▸ WHAT YOU WILL DO: In the material below, the required lines run from the one containing "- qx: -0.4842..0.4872" through the one containing "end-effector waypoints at". Copy those lines exactly, ends included, and nothing else.
◆ ◆ ◆ ◆ ◆ ◆ ◆
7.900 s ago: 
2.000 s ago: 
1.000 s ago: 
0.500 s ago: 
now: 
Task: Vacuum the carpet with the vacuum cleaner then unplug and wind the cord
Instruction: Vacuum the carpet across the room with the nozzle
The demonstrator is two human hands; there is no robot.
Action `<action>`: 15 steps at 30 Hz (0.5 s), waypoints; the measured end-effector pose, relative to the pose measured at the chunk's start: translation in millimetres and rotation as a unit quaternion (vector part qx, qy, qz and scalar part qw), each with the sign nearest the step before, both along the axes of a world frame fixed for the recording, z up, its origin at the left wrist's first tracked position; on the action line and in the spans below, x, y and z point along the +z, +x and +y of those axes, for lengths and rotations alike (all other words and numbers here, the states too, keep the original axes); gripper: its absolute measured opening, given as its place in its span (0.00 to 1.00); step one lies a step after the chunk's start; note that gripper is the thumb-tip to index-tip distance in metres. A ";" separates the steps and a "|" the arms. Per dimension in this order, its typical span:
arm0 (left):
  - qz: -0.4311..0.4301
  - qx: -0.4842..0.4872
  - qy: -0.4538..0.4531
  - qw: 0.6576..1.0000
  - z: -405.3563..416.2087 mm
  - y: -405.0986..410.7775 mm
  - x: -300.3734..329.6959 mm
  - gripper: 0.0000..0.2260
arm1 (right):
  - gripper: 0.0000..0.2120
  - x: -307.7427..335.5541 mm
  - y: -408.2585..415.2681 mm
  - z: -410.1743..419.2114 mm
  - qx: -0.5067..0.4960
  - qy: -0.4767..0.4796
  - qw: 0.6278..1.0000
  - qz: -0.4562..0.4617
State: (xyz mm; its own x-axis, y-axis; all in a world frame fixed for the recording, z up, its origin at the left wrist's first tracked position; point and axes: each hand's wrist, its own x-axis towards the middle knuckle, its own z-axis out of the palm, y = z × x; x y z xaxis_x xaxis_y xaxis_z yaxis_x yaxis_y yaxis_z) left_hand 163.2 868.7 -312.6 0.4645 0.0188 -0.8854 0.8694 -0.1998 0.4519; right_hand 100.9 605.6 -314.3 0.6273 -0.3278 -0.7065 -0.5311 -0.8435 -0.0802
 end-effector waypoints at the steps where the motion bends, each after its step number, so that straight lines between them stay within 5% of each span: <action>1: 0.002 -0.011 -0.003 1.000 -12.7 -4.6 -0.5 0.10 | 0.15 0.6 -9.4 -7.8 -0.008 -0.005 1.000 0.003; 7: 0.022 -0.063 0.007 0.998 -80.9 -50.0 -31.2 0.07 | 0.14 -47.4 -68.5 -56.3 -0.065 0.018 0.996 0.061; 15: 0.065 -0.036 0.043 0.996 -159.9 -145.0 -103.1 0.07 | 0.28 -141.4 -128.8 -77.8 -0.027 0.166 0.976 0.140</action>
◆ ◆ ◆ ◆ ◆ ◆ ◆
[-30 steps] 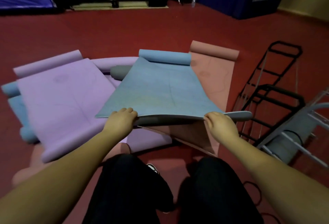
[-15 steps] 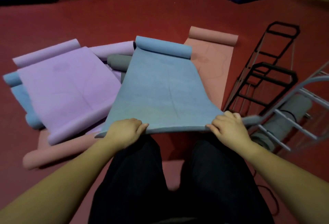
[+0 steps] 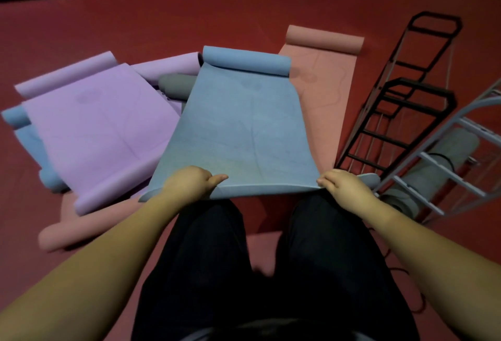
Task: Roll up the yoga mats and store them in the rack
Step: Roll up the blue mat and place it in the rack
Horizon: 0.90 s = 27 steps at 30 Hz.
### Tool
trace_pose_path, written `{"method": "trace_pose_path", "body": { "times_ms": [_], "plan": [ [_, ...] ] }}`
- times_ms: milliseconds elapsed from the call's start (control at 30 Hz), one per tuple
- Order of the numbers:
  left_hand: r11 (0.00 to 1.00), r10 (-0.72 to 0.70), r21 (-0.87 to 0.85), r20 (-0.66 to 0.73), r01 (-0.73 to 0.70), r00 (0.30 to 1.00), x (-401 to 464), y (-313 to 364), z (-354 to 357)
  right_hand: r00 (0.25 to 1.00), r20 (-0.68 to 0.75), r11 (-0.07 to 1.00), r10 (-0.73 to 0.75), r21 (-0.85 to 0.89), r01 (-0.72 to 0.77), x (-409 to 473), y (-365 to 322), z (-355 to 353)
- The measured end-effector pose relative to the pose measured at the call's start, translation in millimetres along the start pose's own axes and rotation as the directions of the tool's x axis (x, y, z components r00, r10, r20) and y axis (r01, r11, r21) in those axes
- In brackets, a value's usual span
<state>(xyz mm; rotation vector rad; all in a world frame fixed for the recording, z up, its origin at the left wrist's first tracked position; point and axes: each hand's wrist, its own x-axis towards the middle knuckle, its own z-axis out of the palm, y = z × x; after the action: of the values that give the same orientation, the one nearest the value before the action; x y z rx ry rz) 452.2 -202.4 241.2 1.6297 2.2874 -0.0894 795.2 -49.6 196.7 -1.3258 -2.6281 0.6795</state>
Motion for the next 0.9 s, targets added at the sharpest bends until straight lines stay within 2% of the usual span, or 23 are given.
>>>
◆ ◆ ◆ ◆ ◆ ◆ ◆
▸ OUTPUT BELOW:
  - qx: -0.4842..0.4872
  - qy: -0.4538..0.4531
  - qw: 0.6576..1.0000
  - z: -405.3563..416.2087 mm
  - y: -405.0986..410.7775 mm
  - x: -300.3734..329.6959 mm
  - gripper: 0.0000..0.2260
arm1 (right):
  - gripper: 0.0000..0.2120
  - x: -307.7427..335.5541 mm
  - y: -408.2585..415.2681 mm
  - z: -410.1743..419.2114 mm
  - qx: -0.5067..0.4960
  - qy: -0.4767..0.4796
  - qw: 0.6278..1.0000
  - qz: -0.4562..0.4617
State: (xyz mm; its own x-axis, y-axis; all in a world frame fixed for the recording, z up, its origin at the left wrist's first tracked position; point and axes: each hand's wrist, its own x-axis towards the middle knuckle, its own z-axis out of the palm, y = z × x; x y z xaxis_x xaxis_y xaxis_z yaxis_x yaxis_y yaxis_z) left_hand 163.2 868.7 -312.6 0.4645 0.0188 -0.8854 0.8694 -0.1998 0.4519; right_hand 100.9 605.6 -314.3 0.6273 -0.3278 -0.7065 -0.5311 -0.8435 -0.0802
 end-effector waypoints at the steps where the motion bends, each after its step number, so that straight lines between them stay within 5% of each span: <action>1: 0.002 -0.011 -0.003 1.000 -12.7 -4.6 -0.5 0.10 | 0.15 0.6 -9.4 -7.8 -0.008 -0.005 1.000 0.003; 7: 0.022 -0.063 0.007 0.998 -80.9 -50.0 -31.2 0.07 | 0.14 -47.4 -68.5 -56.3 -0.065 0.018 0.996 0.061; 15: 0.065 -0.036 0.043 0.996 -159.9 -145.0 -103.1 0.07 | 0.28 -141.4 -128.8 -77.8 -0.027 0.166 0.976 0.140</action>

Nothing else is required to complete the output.